>>>>>

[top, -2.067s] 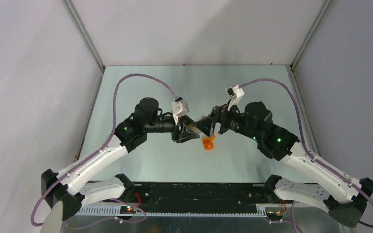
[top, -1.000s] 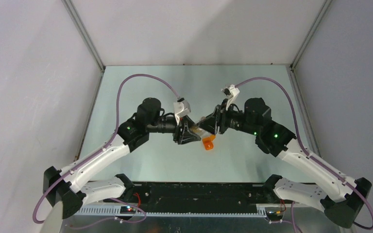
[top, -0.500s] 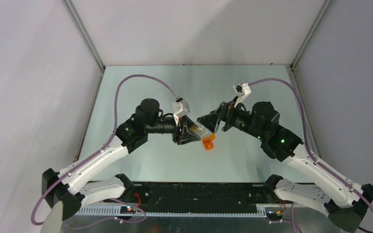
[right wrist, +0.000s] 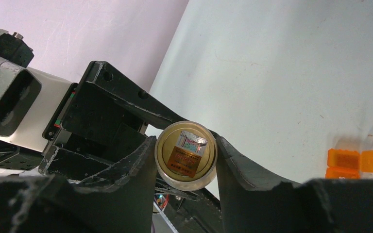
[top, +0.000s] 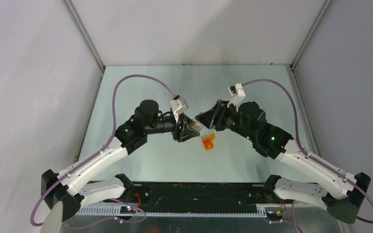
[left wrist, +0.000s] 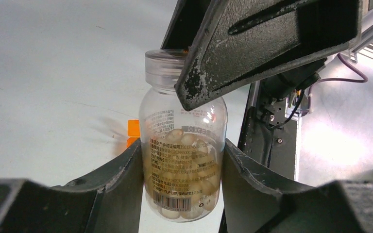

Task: Sort the pills into containers

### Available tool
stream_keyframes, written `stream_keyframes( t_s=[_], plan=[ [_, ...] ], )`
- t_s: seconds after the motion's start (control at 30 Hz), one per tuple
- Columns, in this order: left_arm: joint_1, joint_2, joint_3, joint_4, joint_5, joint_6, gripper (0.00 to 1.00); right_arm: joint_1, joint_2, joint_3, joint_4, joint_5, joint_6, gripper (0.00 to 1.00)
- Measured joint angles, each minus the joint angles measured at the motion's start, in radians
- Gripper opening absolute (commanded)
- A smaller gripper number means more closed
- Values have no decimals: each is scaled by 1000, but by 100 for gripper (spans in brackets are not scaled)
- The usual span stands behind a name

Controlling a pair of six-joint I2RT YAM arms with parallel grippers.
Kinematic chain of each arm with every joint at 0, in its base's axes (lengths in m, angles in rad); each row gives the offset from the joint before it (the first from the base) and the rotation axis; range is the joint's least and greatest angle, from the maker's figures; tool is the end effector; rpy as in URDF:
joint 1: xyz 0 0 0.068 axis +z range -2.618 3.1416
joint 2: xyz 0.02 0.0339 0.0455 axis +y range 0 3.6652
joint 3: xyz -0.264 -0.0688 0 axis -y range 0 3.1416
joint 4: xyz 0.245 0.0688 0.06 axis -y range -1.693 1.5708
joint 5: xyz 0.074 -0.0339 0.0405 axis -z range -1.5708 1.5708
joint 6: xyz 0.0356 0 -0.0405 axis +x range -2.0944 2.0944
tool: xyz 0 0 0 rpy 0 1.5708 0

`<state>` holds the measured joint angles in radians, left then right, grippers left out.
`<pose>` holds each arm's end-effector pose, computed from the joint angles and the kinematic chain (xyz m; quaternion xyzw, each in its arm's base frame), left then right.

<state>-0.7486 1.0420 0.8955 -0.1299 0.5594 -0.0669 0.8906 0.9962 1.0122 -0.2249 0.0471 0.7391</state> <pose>0.1616 -0.1759 0.3366 0.4132 0.6670 -0.4320 0.4447 0.1445 0.1760 0.3763 -0.0440 0.7757 0.4454 0.4450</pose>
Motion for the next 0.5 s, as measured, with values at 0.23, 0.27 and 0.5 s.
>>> stream_keyframes(
  t_s=[0.23,0.27,0.5],
  plan=[
    [1,2,0,15,29,-14,0,-71,0,0,39,-203,-188,17],
    [2,3,0,19,42,-14,0,-97,0,0,43,-266,-227,17],
    [2,9,4,13,160,21,0,-252,-2,0,35,-692,-378,12]
  ],
)
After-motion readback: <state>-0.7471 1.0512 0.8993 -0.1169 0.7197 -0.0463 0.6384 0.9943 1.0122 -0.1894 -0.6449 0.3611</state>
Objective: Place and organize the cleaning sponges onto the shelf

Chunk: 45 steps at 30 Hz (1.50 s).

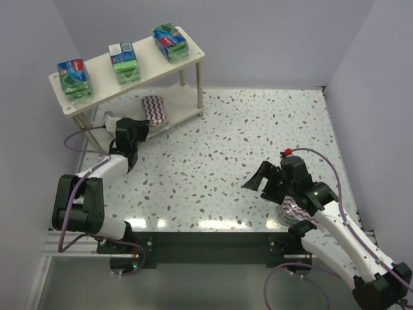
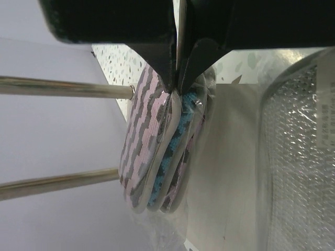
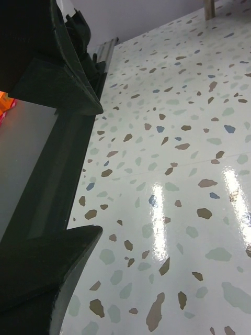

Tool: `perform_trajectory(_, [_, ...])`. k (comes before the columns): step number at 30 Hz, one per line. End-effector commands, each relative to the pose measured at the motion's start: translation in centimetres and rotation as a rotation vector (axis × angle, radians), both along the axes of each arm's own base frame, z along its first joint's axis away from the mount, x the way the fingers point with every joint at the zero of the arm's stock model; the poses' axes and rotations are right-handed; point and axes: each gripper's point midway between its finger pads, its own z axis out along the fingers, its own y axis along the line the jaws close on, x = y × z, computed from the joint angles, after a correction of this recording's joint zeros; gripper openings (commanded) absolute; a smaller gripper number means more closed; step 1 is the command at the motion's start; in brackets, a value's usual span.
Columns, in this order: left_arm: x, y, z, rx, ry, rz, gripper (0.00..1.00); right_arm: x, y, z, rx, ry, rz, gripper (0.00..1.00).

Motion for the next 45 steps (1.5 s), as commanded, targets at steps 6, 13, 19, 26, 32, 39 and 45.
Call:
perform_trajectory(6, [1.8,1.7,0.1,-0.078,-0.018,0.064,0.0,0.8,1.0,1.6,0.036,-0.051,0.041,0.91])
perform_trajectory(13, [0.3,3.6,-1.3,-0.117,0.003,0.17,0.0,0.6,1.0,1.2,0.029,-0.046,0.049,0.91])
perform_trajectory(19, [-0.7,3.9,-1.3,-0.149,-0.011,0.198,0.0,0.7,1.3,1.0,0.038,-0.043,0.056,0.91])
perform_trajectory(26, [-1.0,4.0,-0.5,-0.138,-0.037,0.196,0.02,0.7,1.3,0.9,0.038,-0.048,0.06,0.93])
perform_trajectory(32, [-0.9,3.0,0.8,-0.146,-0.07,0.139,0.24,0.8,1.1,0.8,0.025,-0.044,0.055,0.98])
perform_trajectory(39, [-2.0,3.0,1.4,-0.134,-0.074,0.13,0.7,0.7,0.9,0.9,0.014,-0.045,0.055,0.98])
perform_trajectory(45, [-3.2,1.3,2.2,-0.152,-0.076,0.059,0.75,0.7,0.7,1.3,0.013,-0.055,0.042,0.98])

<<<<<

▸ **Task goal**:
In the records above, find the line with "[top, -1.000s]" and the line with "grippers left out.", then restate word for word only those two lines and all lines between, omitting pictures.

▸ **Result for this exercise**:
[top, -1.000s] 
[top, -0.500s] 
[right wrist, +0.000s] 
[top, +0.000s] 
[left wrist, +0.000s] 

Task: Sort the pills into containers

### Available tool
stream_keyframes, written `stream_keyframes( t_s=[_], plan=[ [_, ...] ], )`
- t_s: seconds after the motion's start (control at 30 Hz), one per tuple
- Columns, in this order: left_arm: joint_1, joint_2, joint_3, joint_4, joint_5, joint_6, gripper (0.00 to 1.00); right_arm: joint_1, joint_2, joint_3, joint_4, joint_5, joint_6, gripper (0.00 to 1.00)
- Measured joint angles, each minus the joint angles measured at the motion's start, in radians
- Gripper opening absolute (commanded)
- A smaller gripper number means more closed
- Values have no decimals: each is scaled by 1000, but by 100 for gripper (spans in brackets are not scaled)
- The usual span stands behind a name

Controlling a pair of six-joint I2RT YAM arms with parallel grippers.
Kinematic chain of each arm with every joint at 0, in its base's axes (lengths in m, angles in rad); each row gives the offset from the joint before it (the first from the base) and the rotation axis; range is the joint's least and greatest angle, from the maker's figures; tool is the end effector; rpy as in URDF:
joint 1: xyz 0 0 0.068 axis +z range -2.618 3.1416
joint 2: xyz 0.02 0.0339 0.0455 axis +y range 0 3.6652
joint 3: xyz -0.264 -0.0688 0 axis -y range 0 3.1416
joint 4: xyz 0.245 0.0688 0.06 axis -y range -1.693 1.5708
joint 5: xyz 0.074 -0.0339 0.0405 axis -z range -1.5708 1.5708
joint 6: xyz 0.0356 0 -0.0405 axis +x range -2.0944 2.0944
tool: xyz 0 0 0 rpy 0 1.5708 0

`<state>` holds the measured joint angles in radians, left then right, grippers left out.

The complete answer has been presented.